[Extracted records Boundary: Start]

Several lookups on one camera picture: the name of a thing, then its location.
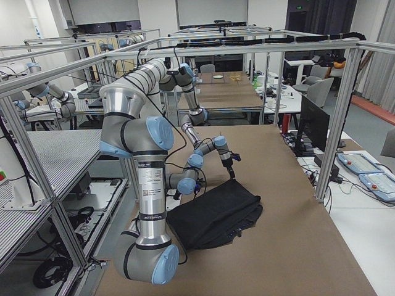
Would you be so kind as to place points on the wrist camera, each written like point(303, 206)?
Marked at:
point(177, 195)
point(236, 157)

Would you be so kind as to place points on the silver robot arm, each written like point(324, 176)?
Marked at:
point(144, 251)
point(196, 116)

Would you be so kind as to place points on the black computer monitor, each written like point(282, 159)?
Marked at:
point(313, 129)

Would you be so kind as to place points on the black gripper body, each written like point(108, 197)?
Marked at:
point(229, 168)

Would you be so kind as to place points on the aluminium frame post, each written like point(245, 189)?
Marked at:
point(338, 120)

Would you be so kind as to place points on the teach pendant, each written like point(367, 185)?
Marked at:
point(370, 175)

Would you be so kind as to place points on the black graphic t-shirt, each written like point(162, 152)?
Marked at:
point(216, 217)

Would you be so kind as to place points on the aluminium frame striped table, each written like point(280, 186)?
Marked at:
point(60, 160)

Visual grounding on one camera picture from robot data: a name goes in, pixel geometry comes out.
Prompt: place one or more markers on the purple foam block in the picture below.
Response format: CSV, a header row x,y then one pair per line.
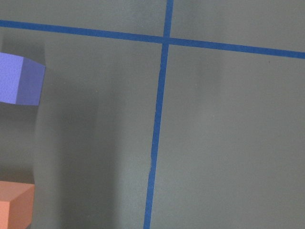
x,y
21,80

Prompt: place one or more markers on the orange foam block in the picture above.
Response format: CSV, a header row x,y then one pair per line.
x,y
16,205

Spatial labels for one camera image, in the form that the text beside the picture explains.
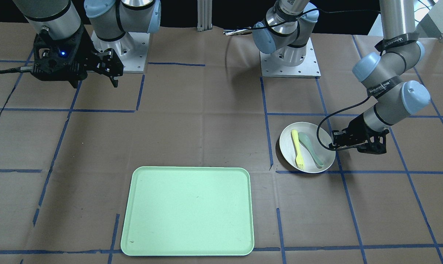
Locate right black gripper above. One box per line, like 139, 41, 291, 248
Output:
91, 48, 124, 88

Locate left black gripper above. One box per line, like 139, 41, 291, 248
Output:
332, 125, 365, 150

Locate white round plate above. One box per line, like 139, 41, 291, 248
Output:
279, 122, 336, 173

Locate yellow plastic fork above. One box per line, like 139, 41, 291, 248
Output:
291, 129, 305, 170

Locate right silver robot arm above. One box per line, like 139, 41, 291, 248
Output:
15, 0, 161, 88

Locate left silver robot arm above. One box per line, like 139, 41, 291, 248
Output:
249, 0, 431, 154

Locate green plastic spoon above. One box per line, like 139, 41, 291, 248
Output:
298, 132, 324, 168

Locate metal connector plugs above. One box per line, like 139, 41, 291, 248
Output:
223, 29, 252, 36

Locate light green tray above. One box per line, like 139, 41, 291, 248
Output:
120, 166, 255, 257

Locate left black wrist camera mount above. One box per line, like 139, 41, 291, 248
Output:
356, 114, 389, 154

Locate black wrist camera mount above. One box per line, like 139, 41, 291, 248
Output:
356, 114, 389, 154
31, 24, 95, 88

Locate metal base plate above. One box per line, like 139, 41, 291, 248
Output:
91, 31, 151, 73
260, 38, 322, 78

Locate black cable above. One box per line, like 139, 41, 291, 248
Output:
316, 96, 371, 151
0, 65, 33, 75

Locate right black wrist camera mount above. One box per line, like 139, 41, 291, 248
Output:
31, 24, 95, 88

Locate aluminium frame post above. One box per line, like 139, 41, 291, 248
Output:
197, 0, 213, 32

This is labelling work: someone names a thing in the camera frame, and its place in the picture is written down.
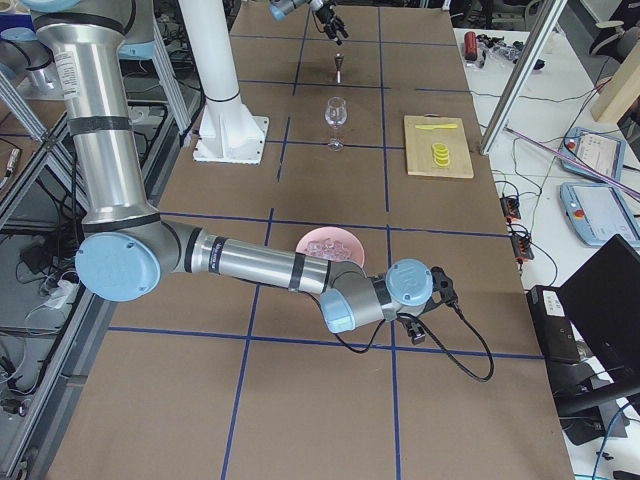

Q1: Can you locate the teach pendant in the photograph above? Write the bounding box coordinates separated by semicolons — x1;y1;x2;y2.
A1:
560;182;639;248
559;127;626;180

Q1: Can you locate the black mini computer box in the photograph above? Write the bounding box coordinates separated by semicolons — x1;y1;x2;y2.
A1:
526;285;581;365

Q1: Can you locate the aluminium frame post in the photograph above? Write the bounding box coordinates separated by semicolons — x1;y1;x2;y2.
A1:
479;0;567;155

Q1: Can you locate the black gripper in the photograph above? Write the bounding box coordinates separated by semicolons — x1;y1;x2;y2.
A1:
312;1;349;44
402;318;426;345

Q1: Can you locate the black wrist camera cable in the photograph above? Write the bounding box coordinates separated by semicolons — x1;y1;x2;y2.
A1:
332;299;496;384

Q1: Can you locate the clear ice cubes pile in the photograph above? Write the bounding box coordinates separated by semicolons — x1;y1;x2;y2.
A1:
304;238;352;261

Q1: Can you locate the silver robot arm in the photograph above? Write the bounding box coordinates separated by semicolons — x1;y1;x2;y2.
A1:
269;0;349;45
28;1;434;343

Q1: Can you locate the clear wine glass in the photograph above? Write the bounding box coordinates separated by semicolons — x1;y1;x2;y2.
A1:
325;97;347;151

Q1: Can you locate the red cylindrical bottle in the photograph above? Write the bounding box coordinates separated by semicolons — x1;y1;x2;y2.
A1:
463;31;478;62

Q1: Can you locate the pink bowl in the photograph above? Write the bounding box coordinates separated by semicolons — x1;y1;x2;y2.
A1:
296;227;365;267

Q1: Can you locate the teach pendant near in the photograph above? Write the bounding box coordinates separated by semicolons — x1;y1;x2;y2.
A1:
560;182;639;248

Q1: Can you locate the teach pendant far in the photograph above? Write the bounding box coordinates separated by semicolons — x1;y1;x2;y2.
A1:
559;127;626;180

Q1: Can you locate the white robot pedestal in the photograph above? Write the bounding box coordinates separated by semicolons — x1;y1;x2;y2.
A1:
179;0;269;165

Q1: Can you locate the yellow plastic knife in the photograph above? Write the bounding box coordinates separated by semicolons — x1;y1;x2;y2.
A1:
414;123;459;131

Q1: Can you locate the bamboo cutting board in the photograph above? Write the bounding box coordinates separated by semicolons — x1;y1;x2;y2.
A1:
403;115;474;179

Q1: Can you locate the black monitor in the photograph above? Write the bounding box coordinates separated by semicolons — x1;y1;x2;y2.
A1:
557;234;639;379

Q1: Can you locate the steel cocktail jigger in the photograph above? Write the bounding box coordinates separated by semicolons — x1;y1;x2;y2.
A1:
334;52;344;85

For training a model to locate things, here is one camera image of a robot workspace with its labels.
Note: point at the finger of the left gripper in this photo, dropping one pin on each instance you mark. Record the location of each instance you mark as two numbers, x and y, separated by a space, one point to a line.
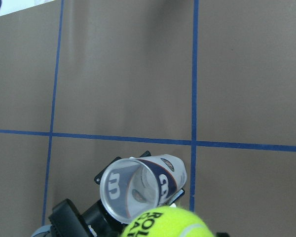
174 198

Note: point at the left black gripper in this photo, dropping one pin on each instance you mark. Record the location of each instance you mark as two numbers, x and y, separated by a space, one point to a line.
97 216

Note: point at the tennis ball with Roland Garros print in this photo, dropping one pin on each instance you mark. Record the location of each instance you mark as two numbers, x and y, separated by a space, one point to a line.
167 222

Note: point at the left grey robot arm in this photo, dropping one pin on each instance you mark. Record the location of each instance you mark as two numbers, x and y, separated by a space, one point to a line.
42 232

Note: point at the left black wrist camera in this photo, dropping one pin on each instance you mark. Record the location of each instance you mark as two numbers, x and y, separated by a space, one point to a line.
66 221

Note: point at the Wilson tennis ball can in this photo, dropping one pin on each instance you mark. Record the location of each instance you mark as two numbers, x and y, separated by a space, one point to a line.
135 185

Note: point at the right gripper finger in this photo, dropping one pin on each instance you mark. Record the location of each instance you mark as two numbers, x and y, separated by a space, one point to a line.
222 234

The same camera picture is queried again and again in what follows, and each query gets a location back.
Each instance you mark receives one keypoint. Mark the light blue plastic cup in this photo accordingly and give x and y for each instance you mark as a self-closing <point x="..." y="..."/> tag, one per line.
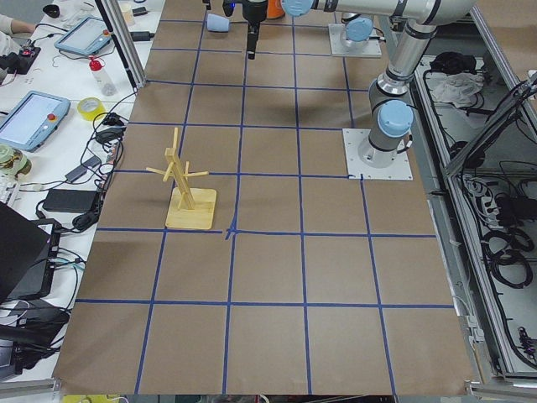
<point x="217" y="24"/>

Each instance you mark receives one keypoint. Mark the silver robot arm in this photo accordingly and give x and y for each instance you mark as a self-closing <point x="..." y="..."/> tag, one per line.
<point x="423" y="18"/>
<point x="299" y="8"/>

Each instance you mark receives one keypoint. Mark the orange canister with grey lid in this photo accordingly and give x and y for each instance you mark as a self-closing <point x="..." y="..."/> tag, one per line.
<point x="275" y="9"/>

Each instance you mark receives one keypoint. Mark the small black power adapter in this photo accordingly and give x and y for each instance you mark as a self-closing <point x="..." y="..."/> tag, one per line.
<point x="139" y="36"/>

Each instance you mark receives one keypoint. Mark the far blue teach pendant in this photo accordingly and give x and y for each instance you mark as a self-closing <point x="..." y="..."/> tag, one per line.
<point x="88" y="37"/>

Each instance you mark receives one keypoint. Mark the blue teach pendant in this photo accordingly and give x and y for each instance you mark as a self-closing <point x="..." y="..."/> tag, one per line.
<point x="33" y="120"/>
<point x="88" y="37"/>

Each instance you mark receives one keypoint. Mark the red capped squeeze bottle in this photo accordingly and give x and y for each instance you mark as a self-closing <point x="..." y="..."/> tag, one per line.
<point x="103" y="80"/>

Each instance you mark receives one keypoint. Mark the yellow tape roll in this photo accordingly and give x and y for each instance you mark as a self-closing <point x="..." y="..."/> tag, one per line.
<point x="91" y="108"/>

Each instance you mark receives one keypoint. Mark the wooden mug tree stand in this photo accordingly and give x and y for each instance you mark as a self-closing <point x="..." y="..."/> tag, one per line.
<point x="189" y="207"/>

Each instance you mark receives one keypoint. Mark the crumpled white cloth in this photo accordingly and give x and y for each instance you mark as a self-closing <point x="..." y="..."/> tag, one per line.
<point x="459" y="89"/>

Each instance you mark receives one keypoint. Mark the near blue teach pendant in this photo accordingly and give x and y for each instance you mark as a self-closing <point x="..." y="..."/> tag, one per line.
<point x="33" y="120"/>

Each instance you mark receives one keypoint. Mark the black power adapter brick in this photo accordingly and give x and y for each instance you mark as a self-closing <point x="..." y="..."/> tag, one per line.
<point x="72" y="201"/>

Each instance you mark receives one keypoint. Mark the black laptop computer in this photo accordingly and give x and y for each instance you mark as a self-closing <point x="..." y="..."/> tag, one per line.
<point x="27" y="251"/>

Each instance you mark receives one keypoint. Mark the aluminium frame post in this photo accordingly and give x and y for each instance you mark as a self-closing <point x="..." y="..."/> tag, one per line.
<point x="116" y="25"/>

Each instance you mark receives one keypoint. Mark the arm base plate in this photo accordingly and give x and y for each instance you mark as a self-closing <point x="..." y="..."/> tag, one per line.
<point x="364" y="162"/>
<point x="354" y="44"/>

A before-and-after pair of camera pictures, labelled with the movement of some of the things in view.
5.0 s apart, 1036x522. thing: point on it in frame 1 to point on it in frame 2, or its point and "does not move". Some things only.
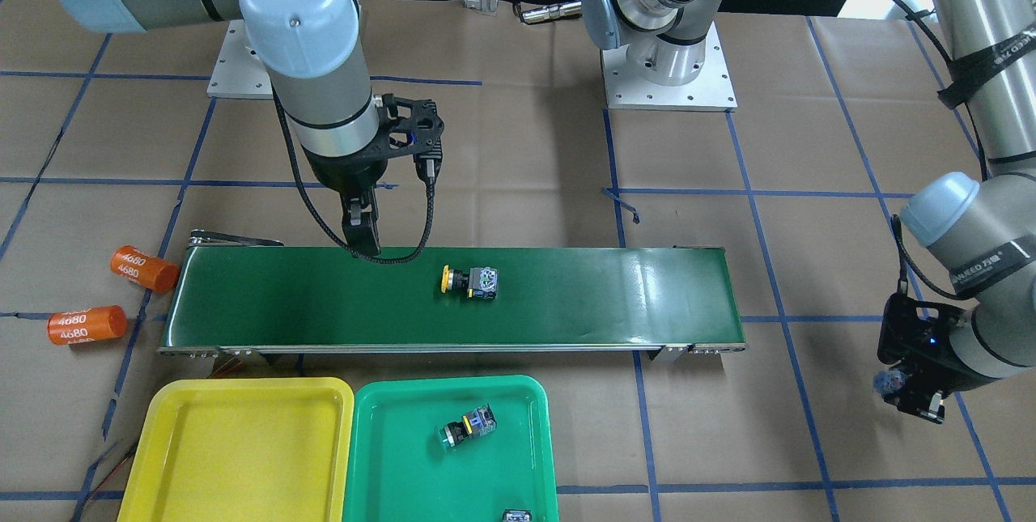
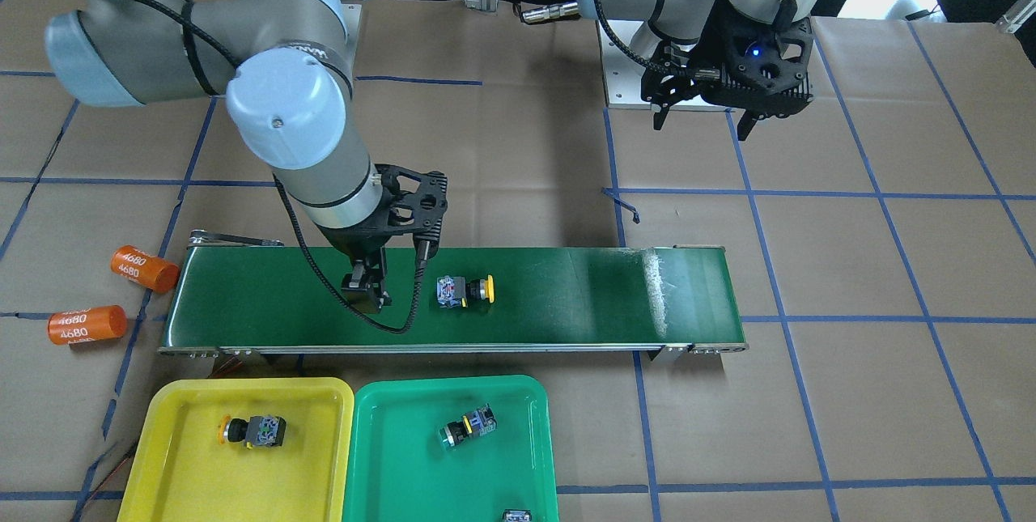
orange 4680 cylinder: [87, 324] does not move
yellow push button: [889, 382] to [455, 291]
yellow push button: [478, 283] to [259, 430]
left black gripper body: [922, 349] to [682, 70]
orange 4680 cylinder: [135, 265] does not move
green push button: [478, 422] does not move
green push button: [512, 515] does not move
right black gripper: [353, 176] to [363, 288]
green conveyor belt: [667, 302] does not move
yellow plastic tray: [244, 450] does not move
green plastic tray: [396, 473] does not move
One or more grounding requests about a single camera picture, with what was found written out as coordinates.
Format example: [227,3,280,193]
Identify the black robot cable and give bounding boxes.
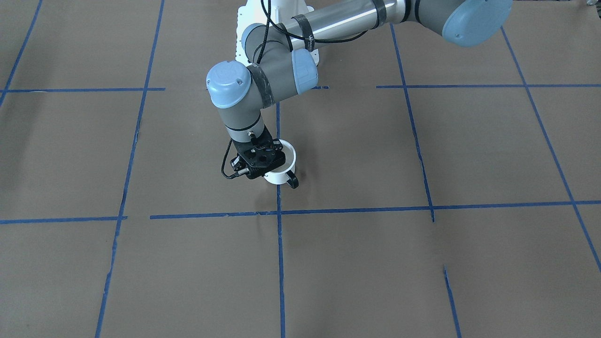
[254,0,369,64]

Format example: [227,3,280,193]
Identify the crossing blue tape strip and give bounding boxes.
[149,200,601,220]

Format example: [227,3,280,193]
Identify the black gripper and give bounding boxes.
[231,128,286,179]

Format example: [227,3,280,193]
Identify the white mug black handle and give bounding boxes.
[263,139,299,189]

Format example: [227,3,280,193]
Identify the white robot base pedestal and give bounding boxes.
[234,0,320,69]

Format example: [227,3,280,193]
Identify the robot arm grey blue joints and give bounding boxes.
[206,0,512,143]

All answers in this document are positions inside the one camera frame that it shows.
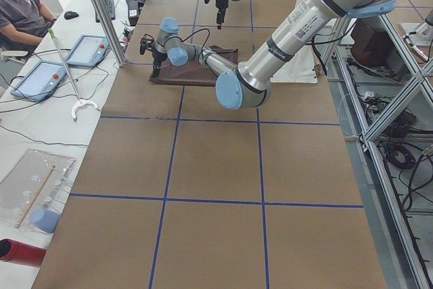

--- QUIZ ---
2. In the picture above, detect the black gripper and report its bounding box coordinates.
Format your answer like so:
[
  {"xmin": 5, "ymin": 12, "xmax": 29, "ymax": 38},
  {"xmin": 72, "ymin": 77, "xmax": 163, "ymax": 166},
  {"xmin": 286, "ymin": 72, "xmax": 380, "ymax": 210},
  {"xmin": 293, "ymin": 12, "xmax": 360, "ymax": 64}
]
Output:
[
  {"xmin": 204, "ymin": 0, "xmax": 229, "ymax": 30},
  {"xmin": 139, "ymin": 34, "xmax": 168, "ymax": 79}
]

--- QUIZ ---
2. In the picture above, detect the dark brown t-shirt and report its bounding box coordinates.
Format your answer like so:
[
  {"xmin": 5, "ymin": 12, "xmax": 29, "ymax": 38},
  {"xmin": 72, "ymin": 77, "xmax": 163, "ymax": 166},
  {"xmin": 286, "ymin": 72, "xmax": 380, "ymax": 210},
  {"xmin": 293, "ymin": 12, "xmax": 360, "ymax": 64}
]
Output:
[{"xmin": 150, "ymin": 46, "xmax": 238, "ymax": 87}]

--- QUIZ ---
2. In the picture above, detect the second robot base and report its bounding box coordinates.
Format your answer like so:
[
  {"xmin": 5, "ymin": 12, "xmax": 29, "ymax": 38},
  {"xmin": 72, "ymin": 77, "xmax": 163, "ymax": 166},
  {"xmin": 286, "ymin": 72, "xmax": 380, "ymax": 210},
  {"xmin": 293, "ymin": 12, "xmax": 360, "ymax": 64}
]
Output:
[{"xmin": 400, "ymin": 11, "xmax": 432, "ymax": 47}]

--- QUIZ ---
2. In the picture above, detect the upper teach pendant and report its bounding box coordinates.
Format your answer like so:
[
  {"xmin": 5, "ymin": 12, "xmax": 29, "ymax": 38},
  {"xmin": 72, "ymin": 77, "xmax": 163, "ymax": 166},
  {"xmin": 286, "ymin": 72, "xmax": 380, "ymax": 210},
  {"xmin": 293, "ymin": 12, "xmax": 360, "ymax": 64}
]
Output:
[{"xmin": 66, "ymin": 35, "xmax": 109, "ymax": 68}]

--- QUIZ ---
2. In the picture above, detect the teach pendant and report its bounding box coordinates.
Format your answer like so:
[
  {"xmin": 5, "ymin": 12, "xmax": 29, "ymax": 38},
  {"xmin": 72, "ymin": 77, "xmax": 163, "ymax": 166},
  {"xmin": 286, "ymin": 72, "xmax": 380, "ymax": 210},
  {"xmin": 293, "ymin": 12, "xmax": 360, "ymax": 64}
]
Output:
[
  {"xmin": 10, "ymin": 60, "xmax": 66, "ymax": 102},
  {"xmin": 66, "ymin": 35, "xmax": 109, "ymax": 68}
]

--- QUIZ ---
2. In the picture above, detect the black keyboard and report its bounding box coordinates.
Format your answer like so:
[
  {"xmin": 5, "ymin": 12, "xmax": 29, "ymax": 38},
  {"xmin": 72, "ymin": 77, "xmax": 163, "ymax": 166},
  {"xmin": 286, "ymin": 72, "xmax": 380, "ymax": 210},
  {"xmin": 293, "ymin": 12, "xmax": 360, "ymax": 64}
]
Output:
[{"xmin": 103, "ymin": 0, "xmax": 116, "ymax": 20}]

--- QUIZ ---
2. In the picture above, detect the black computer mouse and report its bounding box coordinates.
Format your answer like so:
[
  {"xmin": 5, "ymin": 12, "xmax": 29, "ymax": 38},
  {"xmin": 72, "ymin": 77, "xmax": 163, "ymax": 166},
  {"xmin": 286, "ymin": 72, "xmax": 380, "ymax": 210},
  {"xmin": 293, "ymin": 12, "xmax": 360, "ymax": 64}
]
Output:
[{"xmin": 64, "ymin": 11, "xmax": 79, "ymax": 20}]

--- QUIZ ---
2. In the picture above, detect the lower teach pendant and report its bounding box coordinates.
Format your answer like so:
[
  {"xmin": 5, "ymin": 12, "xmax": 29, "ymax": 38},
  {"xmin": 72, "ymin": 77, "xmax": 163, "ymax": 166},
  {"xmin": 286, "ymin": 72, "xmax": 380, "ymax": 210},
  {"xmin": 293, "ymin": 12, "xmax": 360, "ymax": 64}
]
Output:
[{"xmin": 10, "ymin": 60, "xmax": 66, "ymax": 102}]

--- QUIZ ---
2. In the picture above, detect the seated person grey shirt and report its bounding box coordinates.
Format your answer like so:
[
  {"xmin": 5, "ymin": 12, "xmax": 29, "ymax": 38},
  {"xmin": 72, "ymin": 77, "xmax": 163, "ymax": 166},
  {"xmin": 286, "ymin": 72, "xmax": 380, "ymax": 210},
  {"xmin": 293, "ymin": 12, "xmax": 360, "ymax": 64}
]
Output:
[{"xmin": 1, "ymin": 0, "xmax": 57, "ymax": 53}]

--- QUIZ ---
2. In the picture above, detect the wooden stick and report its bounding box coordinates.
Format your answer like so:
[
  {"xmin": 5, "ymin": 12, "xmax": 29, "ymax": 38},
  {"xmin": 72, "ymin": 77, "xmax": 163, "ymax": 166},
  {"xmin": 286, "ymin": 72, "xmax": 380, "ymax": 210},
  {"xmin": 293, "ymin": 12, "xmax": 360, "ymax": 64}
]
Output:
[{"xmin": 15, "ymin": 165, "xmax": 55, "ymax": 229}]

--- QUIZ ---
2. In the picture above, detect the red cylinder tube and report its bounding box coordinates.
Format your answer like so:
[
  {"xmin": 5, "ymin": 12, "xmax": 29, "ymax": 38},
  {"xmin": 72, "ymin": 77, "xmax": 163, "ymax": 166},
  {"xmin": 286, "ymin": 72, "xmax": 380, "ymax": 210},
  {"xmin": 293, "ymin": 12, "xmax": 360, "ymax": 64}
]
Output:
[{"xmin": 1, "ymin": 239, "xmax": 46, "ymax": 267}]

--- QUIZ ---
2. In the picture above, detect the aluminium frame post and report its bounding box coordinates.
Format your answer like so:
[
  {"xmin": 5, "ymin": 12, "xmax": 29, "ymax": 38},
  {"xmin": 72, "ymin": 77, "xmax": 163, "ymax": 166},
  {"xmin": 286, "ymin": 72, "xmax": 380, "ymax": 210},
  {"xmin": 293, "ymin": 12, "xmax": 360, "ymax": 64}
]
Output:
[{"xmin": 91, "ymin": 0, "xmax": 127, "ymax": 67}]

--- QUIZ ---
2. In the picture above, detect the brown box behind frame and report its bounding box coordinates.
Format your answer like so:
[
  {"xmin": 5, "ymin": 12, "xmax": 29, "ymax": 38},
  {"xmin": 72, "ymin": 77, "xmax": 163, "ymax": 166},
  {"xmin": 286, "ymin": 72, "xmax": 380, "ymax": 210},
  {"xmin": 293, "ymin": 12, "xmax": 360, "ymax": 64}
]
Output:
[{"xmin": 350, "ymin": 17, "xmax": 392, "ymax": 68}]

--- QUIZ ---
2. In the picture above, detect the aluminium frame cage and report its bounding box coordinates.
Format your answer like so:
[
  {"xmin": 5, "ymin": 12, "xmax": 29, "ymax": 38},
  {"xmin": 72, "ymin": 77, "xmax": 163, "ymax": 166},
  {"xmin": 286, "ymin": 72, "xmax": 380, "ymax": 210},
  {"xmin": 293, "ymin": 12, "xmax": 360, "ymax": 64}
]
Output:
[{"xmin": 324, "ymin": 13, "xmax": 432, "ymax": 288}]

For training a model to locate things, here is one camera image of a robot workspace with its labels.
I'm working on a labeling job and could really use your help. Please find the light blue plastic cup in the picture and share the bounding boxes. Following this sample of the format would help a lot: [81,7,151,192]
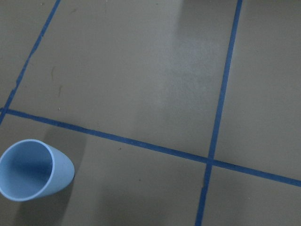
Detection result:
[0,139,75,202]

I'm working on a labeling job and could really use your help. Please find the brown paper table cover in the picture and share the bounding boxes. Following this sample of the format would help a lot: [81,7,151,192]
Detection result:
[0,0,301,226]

[Extracted records Boundary: End]

_The problem:_ Could you show every line of the listing that holds the string "cylinder"?

_Response below:_
orange 4680 cylinder: [87, 324] does not move
orange 4680 cylinder: [135, 265] does not move
2. In the picture above, detect the red cylinder tube and report its bounding box coordinates.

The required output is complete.